October is Vascular Ehlers-Danlos Syndrome (VEDS) Action Month and you can do your part from the comfort of your own home on social media. In addition to sharing information from our Facebook and Twitter, you can create your own posts and tweets, or a Tik Tok video, to increase awareness. We invite you to join VEDS Action Month by using the hashtag #ChargingForward4VEDS
We have action items planned for each week of the month, although we encourage you to do any of these at any time during the month!
Quick Access Menu:
Before and during the entire month:
Ask Your Local Representative to Proclaim October as VEDS Action Month (US)
Use our template here to send a letter to your local (county, city) representatives in the US, asking them to proclaim October as Vascular Ehlers-Danlos Syndrome Action Month! If you want to join the legislative action team and get a proclamation for your state, email firstname.lastname@example.org
VEDS Kids Book Project
Have a kid with VEDS under 18? We are creating a book for young kids with VEDS written by kids with VEDS! The project will be open for submissions through the month of October. Get more information and create a submission for the project here.

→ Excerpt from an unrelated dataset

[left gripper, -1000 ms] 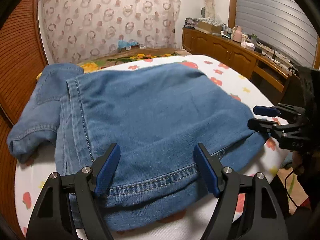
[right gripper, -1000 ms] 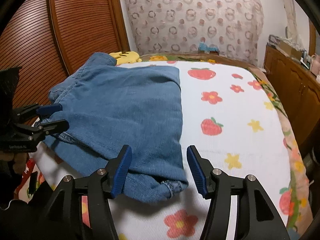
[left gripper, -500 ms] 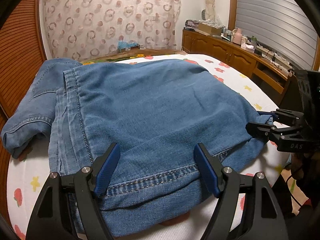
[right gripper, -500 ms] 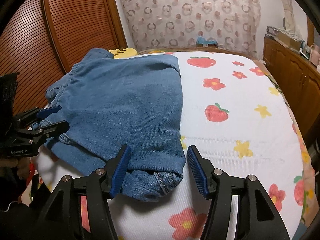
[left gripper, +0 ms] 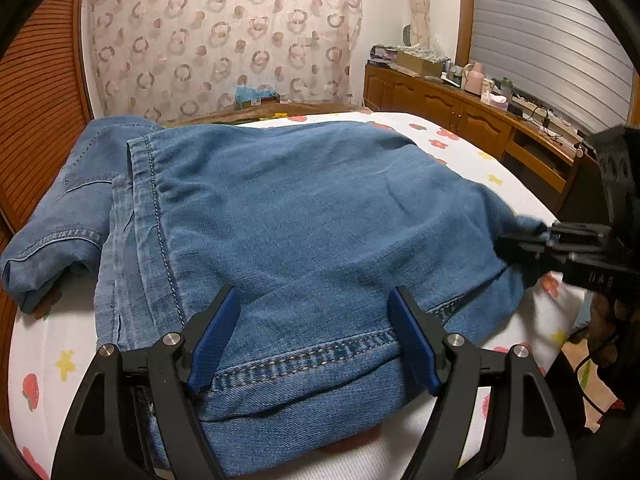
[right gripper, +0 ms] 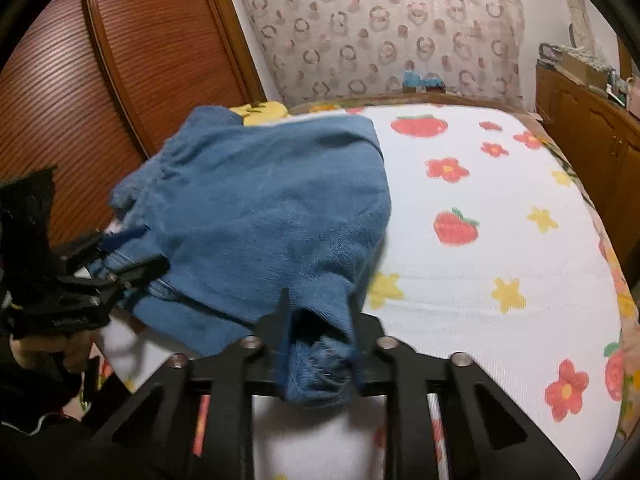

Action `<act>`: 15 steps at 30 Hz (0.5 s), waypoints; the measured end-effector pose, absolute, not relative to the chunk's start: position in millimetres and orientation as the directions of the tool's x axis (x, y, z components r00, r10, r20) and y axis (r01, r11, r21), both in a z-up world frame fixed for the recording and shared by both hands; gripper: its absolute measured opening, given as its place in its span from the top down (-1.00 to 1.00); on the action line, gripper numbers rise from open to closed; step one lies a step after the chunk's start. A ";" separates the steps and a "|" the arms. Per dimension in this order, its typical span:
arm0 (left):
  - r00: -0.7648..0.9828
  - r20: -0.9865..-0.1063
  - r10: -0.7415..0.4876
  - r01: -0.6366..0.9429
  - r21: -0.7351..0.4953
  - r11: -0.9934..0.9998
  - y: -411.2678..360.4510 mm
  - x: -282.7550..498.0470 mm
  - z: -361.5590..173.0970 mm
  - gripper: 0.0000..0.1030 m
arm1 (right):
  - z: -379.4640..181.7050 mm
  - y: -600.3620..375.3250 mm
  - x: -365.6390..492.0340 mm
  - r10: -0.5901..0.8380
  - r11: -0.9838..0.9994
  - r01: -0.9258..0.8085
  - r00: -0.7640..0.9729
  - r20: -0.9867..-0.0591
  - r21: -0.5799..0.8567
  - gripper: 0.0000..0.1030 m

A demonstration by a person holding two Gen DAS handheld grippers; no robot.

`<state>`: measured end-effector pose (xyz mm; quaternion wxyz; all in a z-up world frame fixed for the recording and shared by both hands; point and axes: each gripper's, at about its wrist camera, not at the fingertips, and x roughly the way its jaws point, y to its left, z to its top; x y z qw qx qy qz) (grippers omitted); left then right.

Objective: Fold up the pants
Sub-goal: 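Grasp the jeans leg end with the right gripper, then lift the jeans leg with the right gripper and fold it over the waist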

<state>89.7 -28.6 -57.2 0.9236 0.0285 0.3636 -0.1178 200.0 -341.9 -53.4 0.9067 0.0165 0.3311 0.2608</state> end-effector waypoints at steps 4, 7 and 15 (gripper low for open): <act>0.701 -0.677 -0.223 0.231 -0.079 0.970 -21.0 87.0 -45.9 -0.48 | -23.2 -335.9 195.4 0.494 0.860 -0.476 0.693 -0.525 0.182 0.70; 0.721 -0.654 -0.229 0.219 -0.098 0.971 -7.9 78.3 -27.9 -0.48 | 4.0 -329.2 194.7 0.515 0.850 -0.498 0.713 -0.476 0.175 0.70; 0.789 -0.591 -0.170 0.141 -0.095 0.985 49.0 50.5 9.2 -0.48 | 49.7 -278.3 194.6 0.572 0.806 -0.579 0.709 -0.413 0.122 0.71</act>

Share Your Successes with Us!
What did you do this month to lead the charge forward for save lives? Tell us on your social media! Don’t forget to use the hashtag #ChargingForward4VEDS and tag us in the post @VEDSMovement!
Week 1: Celebrate!
Join the Birthday Bash!
Celebrate two years of The VEDS Movement by joining our Birthday Bash on October 7 at 8 pm ET! This virtual event will feature a silent auction of unique items, appearances from a few of our favorite people, and some surprises. Register
Thank a Doctor Who Has Made a Difference for You
Is there a doctor who has been an integral part of your care team, been supportive, saved your life, or who you’re thankful for? Thank them on social media! Tag us in the post (@VEDSMovement) and use #ChargingForward4VEDS. If the doctor is on social media, tag them in the post too!
Celebrate Those Who Support You
Have family, friends, or a special someone who has been a major support for you? Tell us about them and how they’ve supported you on social media! Be sure to tag us in the post (@VEDSMovement) and use #ChargingForward4VEDS.

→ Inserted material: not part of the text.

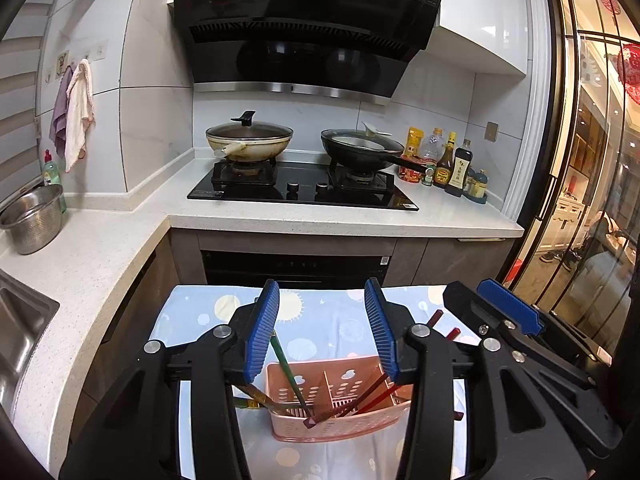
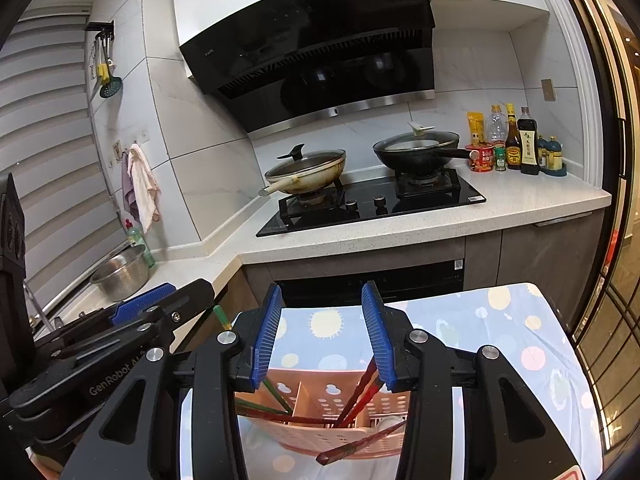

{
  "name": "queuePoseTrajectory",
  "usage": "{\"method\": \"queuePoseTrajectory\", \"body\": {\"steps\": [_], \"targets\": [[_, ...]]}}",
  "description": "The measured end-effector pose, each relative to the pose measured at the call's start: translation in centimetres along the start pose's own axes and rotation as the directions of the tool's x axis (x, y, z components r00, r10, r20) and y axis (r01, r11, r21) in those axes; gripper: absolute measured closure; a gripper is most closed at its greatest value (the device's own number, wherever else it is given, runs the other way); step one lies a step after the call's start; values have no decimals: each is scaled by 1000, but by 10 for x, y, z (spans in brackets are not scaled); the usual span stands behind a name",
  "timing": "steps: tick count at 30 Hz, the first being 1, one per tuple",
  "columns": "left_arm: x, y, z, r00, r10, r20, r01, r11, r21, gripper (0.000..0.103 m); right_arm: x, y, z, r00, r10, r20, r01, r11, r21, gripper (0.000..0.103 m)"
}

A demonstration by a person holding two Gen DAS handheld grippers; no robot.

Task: Organize utensils
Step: 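Open the left tool over the pink holder while the right tool releases the red chopstick into it, then pull both tools back toward the gold spoon and last red chopstick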

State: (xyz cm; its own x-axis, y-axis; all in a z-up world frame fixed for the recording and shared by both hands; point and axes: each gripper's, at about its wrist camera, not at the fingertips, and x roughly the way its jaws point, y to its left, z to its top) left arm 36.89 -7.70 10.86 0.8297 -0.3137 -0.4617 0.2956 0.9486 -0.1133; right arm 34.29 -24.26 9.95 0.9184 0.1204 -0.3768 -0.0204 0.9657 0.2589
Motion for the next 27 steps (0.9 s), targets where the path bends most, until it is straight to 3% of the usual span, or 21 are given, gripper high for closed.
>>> {"method": "queuePoseTrajectory", "body": {"steps": [9, 27], "targets": [[-30, -2, -7, 999, 24, 38, -26, 999, 42, 42, -35, 5, -5, 1000, -6, 17, 6, 1000, -9, 60], [-115, -24, -56, 999, 11, 46, -14, 998, 69, 40, -145, 28, -65, 998, -54, 39, 57, 997, -61, 55]]}}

Did Your Legislator Proclaim October as VEDS Action Month?
Share your success with us @VEDSMovement on Twitter and Facebook!
Week 2: Raise Awareness of VEDS and Share Your Story
You can share your story on social media! You can share any part of your story you wish! Use the hashtag #ChargingForward4VEDS and consider sharing things like:
- Your diagnosis story
- The hardest thing to explain to others about VEDS
- Your scariest experience with VEDS
- Your hope for the future with VEDS
- Advice you have for someone newly diagnosed (or with a family member newly diagnosed)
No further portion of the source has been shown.